As my pastor remarked, with that statement the man anticipated a big payday!
"So the man gave them his attention, expecting to get something from them. Then Peter said, 'Silver or gold I do not have...'"
Disappointment. And his attention, so focused on these two men and what he might gain from their generosity, probably began to shift away to the next people in the line waiting to enter the Temple.
"...but what I have I give you. In the name of Jesus Christ of Nazareth, walk.'" (Acts 3:3-6)
The thought occurred to me (and to my pastor as his sermon would go on to say) that most of us are like that crippled man. Oh, we may be able to walk, to see, to hear, but we often remain crippled by other things. Our "lameness" may be physical, emotional, mental, material, spiritual.
We sit outside the door of fulfillment, freedom, forgiveness, and beg for other people's leftovers thinking there is nothing else for us to do...
Until...
Until someone comes along to remind us that "in the name of Jesus Christ of Nazareth" we can get up off the ground and walk.
Funny that Peter should introduce His Lord to this lame man by using "Nazareth" in that introduction.
Remember Nathanael's comment in John 1:46? "Nazareth! Can anything good come from there?"
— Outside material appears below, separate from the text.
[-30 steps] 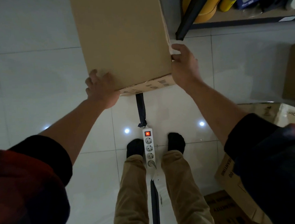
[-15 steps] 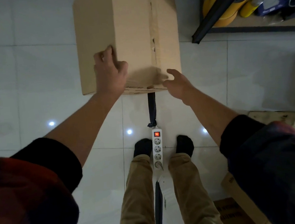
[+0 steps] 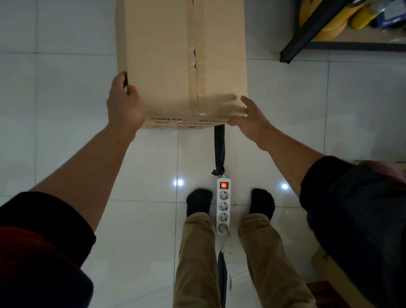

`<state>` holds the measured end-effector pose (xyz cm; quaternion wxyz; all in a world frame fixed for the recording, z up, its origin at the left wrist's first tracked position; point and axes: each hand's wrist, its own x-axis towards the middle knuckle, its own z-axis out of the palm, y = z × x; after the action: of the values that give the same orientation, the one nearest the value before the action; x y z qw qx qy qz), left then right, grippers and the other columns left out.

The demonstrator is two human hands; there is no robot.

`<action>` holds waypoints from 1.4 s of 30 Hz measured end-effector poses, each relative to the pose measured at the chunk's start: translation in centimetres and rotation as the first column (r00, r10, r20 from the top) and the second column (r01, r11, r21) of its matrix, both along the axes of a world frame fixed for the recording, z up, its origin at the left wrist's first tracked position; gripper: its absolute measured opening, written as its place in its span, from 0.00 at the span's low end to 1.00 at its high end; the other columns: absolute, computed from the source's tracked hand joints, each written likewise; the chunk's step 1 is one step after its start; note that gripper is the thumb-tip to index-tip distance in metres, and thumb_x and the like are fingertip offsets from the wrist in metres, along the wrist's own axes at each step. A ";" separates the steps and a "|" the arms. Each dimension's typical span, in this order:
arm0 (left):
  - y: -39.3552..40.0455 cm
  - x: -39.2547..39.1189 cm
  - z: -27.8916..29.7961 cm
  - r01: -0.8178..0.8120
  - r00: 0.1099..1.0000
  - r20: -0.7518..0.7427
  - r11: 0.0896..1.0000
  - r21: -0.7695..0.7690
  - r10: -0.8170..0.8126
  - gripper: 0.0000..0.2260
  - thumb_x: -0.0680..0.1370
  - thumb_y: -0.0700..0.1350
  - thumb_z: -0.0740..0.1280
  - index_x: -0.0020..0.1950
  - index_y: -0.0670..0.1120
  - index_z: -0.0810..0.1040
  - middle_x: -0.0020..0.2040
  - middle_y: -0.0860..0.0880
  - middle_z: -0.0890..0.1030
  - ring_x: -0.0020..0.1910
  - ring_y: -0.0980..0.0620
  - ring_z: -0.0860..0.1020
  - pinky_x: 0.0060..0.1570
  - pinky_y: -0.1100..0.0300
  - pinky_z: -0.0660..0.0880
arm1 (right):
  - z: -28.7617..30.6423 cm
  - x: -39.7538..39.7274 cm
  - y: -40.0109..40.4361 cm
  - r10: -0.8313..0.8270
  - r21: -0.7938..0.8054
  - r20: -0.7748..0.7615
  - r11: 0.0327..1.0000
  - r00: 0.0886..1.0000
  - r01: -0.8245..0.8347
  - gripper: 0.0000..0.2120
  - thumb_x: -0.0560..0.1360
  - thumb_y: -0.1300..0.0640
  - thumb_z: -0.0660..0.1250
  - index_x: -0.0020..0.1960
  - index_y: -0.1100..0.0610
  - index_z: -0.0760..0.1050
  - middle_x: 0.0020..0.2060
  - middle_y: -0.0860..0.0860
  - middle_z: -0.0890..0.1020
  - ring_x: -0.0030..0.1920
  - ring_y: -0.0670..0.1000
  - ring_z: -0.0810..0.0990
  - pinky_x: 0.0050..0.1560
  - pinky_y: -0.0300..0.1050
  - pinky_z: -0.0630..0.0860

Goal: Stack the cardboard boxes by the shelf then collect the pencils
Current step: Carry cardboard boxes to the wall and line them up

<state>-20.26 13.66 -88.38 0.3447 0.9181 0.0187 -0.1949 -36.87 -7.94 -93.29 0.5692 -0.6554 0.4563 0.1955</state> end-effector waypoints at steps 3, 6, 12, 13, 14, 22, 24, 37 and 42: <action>-0.1 0.1 -0.3 0.002 1.000 -0.027 0.999 -0.041 -0.003 0.20 0.83 0.43 0.53 0.75 0.48 0.66 0.71 0.48 0.71 0.67 0.48 0.72 0.67 0.52 0.70 | 0.2 -0.4 -0.5 -0.109 0.009 0.044 0.994 0.993 0.108 0.37 0.75 0.54 0.70 0.78 0.45 0.56 0.73 0.52 0.61 0.70 0.56 0.67 0.62 0.47 0.65; -0.9 -0.5 -0.6 0.007 0.999 -0.037 0.996 -0.084 -0.010 0.20 0.82 0.40 0.53 0.74 0.48 0.69 0.68 0.50 0.73 0.62 0.52 0.73 0.61 0.61 0.70 | 1.0 -0.7 -1.9 -0.208 -0.024 0.078 0.977 0.975 0.211 0.35 0.75 0.51 0.71 0.77 0.45 0.59 0.67 0.52 0.62 0.61 0.54 0.69 0.60 0.46 0.67; -3.6 -2.3 -1.4 -0.076 0.986 -0.157 0.982 -0.174 0.049 0.21 0.80 0.39 0.50 0.70 0.50 0.71 0.62 0.49 0.76 0.54 0.51 0.73 0.51 0.58 0.71 | 2.9 -1.1 -4.6 -0.188 -0.201 0.185 0.954 0.965 0.224 0.34 0.75 0.51 0.71 0.76 0.47 0.61 0.63 0.54 0.63 0.55 0.51 0.71 0.55 0.40 0.69; -3.8 -2.5 -1.6 -0.106 0.980 -0.186 0.979 -0.172 0.074 0.22 0.80 0.38 0.49 0.70 0.50 0.70 0.61 0.51 0.76 0.54 0.51 0.73 0.49 0.60 0.70 | 3.0 -1.1 -5.0 -0.179 -0.199 0.194 0.956 0.965 0.217 0.34 0.74 0.51 0.71 0.76 0.47 0.61 0.63 0.54 0.63 0.55 0.51 0.71 0.55 0.40 0.69; -3.7 -2.8 -1.6 -0.127 0.974 -0.206 0.978 -0.167 0.092 0.22 0.80 0.37 0.49 0.70 0.50 0.70 0.60 0.52 0.75 0.55 0.51 0.73 0.47 0.61 0.69 | 3.1 -1.1 -5.2 -0.162 -0.196 0.198 0.960 0.967 0.201 0.34 0.74 0.51 0.71 0.76 0.47 0.61 0.63 0.54 0.63 0.56 0.51 0.71 0.56 0.41 0.70; -4.1 -5.0 -2.7 -0.088 0.950 -0.311 0.962 -0.260 0.003 0.21 0.80 0.38 0.53 0.67 0.53 0.75 0.59 0.54 0.79 0.57 0.51 0.77 0.53 0.56 0.76 | 3.5 -3.3 -6.2 -0.130 -0.321 0.181 0.929 0.975 0.183 0.33 0.74 0.52 0.70 0.75 0.50 0.61 0.60 0.53 0.60 0.56 0.53 0.70 0.53 0.41 0.74; -5.6 -5.3 -2.7 -0.033 0.951 -0.306 0.962 -0.271 -0.054 0.22 0.81 0.37 0.52 0.71 0.52 0.71 0.61 0.54 0.77 0.59 0.53 0.75 0.50 0.65 0.72 | 3.1 -4.1 -6.4 -0.129 -0.385 0.138 0.906 0.982 0.173 0.32 0.73 0.51 0.71 0.74 0.48 0.62 0.58 0.53 0.59 0.57 0.55 0.69 0.56 0.44 0.75; -9.4 -11.2 -3.8 0.570 0.807 -0.331 0.792 0.220 -0.489 0.45 0.76 0.50 0.71 0.80 0.58 0.41 0.77 0.39 0.31 0.75 0.30 0.52 0.71 0.41 0.61 | 1.7 -6.8 -4.2 0.365 -0.638 -0.335 0.590 0.868 -0.495 0.39 0.71 0.46 0.70 0.77 0.44 0.55 0.74 0.58 0.56 0.73 0.62 0.58 0.70 0.56 0.63; -10.4 -10.4 -4.0 0.592 0.781 -0.409 0.769 0.241 -0.472 0.51 0.73 0.54 0.74 0.79 0.57 0.36 0.74 0.40 0.26 0.75 0.28 0.39 0.71 0.37 0.56 | 0.8 -6.5 -4.1 0.523 -0.486 -0.420 0.561 0.742 -0.670 0.47 0.74 0.41 0.67 0.79 0.41 0.37 0.77 0.59 0.35 0.77 0.64 0.37 0.77 0.63 0.43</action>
<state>-30.63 3.28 -92.40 0.0939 0.8858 -0.1541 -0.4274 -43.37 -12.04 -92.48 0.1685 -0.8903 0.3048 0.2933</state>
It's almost like there was another sermon tucked away in Peter's words that sounded something like this: "They said Jesus was as useless and insignificant as the town He came from. Now let me show the world through you just how foolish that kind of thinking was!"
Before I went to service this morning, I somehow got myself overwhelmed by the injustices of life. For a second I felt something of the kind of frustration and anger that drives people to mount sidewalks with their cars and mow other people down, or take a gun to a public place and start shooting (Don't worry—that second was scary and a reminder of the depths of depravity that all of us are capable of sinking to, but it was only a second).
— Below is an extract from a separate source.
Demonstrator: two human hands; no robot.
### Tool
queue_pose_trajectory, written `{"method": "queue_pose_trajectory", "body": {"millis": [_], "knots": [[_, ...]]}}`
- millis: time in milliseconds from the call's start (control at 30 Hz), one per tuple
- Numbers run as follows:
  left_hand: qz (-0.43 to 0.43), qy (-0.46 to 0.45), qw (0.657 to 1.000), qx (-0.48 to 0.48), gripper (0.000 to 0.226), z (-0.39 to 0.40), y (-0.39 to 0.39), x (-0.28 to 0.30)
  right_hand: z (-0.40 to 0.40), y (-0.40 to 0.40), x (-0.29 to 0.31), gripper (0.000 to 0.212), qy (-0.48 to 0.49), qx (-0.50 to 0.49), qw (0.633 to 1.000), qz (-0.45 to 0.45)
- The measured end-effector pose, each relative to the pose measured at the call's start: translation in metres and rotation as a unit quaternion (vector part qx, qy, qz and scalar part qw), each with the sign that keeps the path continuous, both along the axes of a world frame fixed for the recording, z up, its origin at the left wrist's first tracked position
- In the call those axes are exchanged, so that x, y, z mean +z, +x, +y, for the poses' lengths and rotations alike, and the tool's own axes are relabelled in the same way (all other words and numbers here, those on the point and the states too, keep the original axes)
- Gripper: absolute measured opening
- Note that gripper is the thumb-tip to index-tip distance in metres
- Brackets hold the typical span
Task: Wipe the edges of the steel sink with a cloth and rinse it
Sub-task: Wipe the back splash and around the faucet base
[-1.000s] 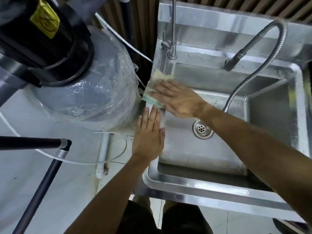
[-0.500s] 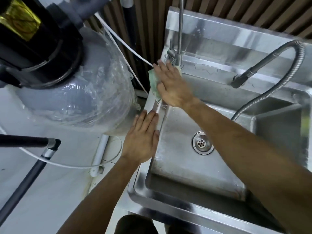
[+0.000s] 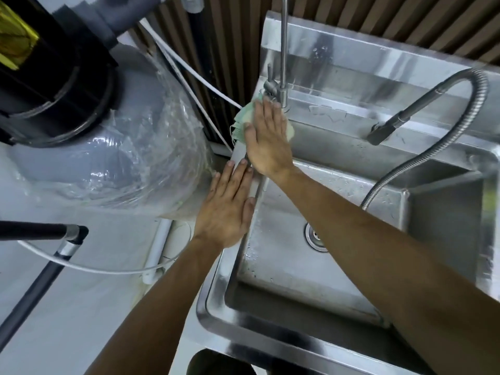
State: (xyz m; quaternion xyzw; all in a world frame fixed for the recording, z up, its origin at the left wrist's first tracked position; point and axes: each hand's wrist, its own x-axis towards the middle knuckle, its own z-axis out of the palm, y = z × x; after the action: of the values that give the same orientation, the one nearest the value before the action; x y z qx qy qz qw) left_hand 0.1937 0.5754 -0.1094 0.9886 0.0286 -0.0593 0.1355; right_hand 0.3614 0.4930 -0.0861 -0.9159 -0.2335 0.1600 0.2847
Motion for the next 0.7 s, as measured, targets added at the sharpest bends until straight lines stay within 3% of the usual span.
{"method": "queue_pose_trajectory", "body": {"millis": [133, 433, 533, 700], "knots": [[-0.007, 0.016, 1.000, -0.004, 0.063, 0.001, 0.002, -0.004, -0.028, 0.028, -0.017, 0.060, -0.059, 0.229, 0.962, -0.136], [-0.005, 0.012, 1.000, -0.003, 0.064, 0.000, 0.001, -0.002, 0.009, 0.010, -0.007, 0.065, -0.057, 0.044, 0.995, -0.069], [-0.009, 0.015, 1.000, -0.003, 0.063, 0.000, 0.001, -0.002, 0.001, -0.005, -0.009, 0.065, -0.066, 0.065, 0.994, -0.062], [-0.013, 0.023, 1.000, -0.005, 0.063, 0.000, 0.001, -0.003, 0.021, 0.045, -0.004, 0.062, -0.114, 0.105, 0.983, -0.103]]}}
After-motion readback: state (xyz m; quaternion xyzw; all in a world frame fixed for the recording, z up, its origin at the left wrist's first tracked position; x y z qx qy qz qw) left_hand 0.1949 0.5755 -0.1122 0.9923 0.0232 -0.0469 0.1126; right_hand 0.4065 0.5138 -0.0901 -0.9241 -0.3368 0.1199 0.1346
But perhaps that second of understanding was the "thing" that made the story from Acts jump out and hit me as it did this morning. "In the name of Jesus Christ of Nazareth, walk!" Get up out of the anger, the hurt, the despair, the frustration, the guilt, the self-pity, the fear—whatever it is—and walk.
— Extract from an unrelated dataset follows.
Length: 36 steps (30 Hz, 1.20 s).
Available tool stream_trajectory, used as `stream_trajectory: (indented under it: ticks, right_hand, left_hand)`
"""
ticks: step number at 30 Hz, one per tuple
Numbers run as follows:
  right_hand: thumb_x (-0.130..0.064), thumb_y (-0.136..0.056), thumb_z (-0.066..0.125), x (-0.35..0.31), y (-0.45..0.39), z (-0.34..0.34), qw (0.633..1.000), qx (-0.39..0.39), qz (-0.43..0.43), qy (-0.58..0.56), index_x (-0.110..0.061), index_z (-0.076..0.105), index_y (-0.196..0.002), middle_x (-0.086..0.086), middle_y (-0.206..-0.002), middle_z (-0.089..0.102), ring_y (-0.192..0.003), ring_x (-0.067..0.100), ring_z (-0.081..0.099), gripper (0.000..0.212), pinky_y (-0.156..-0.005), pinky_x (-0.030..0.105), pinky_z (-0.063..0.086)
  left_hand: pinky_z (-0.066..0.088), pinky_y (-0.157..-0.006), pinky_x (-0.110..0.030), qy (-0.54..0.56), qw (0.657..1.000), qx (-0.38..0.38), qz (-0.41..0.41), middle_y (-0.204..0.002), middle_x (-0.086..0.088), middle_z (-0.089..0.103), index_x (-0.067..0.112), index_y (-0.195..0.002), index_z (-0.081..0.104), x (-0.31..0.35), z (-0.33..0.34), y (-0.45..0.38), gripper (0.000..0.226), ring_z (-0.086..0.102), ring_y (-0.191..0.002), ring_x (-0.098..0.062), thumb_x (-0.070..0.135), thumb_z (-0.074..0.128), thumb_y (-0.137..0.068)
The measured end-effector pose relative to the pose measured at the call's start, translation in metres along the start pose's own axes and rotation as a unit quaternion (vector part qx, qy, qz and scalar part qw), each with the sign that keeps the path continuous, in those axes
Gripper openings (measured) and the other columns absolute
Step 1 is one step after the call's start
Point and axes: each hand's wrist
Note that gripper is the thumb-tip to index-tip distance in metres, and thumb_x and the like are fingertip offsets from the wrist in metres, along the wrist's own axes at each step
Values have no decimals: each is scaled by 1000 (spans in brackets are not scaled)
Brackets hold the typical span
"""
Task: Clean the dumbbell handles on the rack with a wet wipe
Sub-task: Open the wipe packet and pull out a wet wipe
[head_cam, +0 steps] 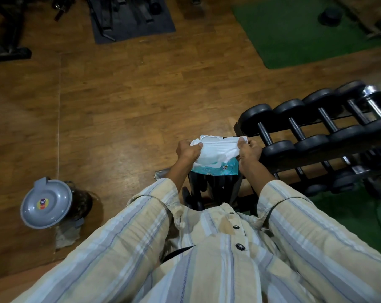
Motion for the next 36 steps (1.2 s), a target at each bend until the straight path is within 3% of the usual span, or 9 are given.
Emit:
stream_trajectory:
  ticks: [5, 8, 12, 18, 24, 27, 30, 33, 36]
  right_hand:
    - [-17, -99, 63, 1, 11, 6, 999, 35, 11, -9, -8, 65, -100, 9, -87, 67, -69, 17, 63, 9, -64, 32, 54]
    - [-19, -98, 64, -1, 12, 10, 999, 21, 38, -26, -11, 67, -97, 8, -90, 69, -79, 24, 66, 9, -64, 33, 54]
    - [-22, -98, 65, -15, 16, 7, 981, -86, 141, -107, -16, 67, -103, 4, -99, 69, -89, 22, 66, 9, -71, 35, 55]
    - [-6, -93, 63, -26, 33, -2, 947, -210, 190, -154, -13, 66, -91, 8, -93, 67, -85, 23, 66, 8, -75, 38, 57]
    - [5, -89, 57, -29, 42, -8, 910, -288, 255, -156, -6, 66, -113, 16, -100, 73, -82, 27, 73, 28, -67, 30, 60]
    - [2, -75, 65, -28, 41, -11, 893, -315, 288, -144, 1, 72, -100, 14, -94, 68, -72, 20, 65, 26, -82, 25, 50]
    - [0, -72, 65, -27, 37, -17, 886, -325, 308, -118, -12, 55, -64, 3, -64, 44, -53, 10, 39, 17, -55, 19, 33]
    - [-2, -72, 63, -30, 37, -25, 883, -348, 309, -61, -14, 54, -74, -1, -65, 42, -53, 8, 33, 15, -49, 20, 18]
    - [-5, -75, 53, -31, 37, -28, 894, -341, 292, -7, -8, 69, -96, 0, -67, 58, -48, 8, 33, 26, -48, 20, 16]
  left_hand:
    - [58, -88, -40, 48, 997, 49, 23, -103, -6, 70, 13, -99, 69, 4, 7, -2, 12, 69, -99, -29, 23, 65, -96]
    - [50, -74, -32, 85, 994, 68, 19, -93, -7, 67, 11, -90, 64, 7, 9, -2, 14, 63, -85, -26, 23, 62, -96]
    - [57, -89, -40, 109, 993, 39, -4, -118, -15, 69, 6, -104, 65, 9, 13, -13, 30, 68, -101, -32, 31, 59, -87]
    - [45, -76, -31, 80, 996, 30, -10, -101, -10, 63, 7, -102, 61, 8, 12, -21, 15, 57, -86, -26, 21, 55, -102]
    - [54, -87, -35, 120, 992, 45, -15, -111, -9, 66, 7, -115, 62, 2, 12, -17, 22, 64, -97, -28, 24, 53, -104]
    - [51, -82, -33, 138, 988, 67, -11, -106, -10, 63, 10, -100, 59, 4, 11, -19, 16, 61, -93, -25, 24, 54, -104]
    - [48, -80, -30, 153, 985, 80, -19, -105, -10, 61, 11, -98, 56, 8, 6, -19, 17, 58, -91, -23, 26, 53, -104]
    - [54, -98, -38, 175, 980, 81, -40, -132, -14, 64, 4, -134, 54, 10, 1, -18, 43, 64, -112, -30, 32, 54, -103]
    - [54, -104, -45, 183, 977, 103, -47, -135, -14, 64, 6, -139, 54, 13, -1, -17, 44, 64, -119, -33, 32, 54, -103]
Point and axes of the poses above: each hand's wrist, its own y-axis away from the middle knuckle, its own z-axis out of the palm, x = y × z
Peter could have taken the bows for the miracle. But he didn't. He was quick to acknowledge why lame men walk, and why all of us cripples can do the same. "While the beggar held on to Peter and John, all the people were astonished and came running to them in the place called Solomon's Colonade. When Peter saw this, he said to them: 'Men of Israel, why does this surprise you? Why do you stare at us as if by our own power or godliness we had made this man walk?...By faith in the name of Jesus, this man who you see and know was made strong. It is Jesus' name and the faith that comes through him that has given this complete healing to him, as you can all see." (3:11-12, 16)
None of us needs to sit crippled and begging. Jesus invites us, dare I say, commands us to trust Him and to appropriate all that He has for us, and to get up and walk. We believe not in ourselves, but in Jesus and "in the name of Jesus" and because of that name, we get up and walk.